[Supplied data — start]

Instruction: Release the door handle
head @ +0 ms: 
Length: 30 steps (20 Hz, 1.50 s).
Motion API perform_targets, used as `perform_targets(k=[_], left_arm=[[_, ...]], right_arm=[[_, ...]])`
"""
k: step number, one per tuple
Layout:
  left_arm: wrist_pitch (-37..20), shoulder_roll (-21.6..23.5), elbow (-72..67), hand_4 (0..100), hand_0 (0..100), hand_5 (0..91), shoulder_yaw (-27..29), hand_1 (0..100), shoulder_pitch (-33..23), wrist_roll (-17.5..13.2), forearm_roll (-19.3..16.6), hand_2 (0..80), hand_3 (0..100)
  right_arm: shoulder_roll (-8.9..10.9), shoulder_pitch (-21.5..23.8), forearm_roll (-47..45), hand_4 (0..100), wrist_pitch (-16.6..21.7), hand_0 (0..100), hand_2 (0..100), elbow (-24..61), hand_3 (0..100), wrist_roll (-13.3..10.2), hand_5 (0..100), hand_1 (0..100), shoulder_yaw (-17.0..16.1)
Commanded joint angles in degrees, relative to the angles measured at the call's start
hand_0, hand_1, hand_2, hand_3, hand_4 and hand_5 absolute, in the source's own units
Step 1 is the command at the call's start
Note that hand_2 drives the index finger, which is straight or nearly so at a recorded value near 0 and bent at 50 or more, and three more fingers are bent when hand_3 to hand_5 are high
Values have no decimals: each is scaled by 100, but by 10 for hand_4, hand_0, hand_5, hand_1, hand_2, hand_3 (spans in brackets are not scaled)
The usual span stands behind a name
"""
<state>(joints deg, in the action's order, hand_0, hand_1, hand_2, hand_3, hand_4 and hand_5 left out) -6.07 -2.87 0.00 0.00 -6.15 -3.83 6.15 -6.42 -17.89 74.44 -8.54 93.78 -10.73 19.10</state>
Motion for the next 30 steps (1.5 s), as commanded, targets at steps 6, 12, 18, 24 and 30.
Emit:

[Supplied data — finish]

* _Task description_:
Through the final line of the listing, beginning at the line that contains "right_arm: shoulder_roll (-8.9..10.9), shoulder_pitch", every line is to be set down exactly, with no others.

* _Answer to the exercise_:
  right_arm: shoulder_roll (-8.9..10.9), shoulder_pitch (-21.5..23.8), forearm_roll (-47..45), hand_4 (0..100), wrist_pitch (-16.6..21.7), hand_0 (0..100), hand_2 (0..100), elbow (-24..61), hand_3 (0..100), wrist_roll (-13.3..10.2), hand_5 (0..100), hand_1 (0..100), shoulder_yaw (-17.0..16.1)
Commanded joint angles in degrees, relative to the angles measured at the call's start
hand_0, hand_1, hand_2, hand_3, hand_4 and hand_5 absolute, in the source's own units
Step 1 is the command at the call's start
Note that hand_2 drives the index finger, which is straight or nearly so at a recorded value near 0 and bent at 50 or more, and three more fingers are bent when hand_3 to hand_5 are high
Values have no decimals: each is scaled by 100, but by 10 for hand_4, hand_0, hand_5, hand_1, hand_2, hand_3 (spans in brackets are not scaled)
The usual span stands behind a name
"""
<state>(joints deg, in the action's order, hand_0, hand_1, hand_2, hand_3, hand_4 and hand_5 left out) -6.07 -2.87 0.00 0.00 -6.15 -3.83 6.15 -6.42 -17.89 74.44 -8.54 93.78 -10.73 19.10</state>
Motion for the next 30 steps (1.5 s), as commanded, targets at steps 6, 12, 18, 24 and 30.
Emit:

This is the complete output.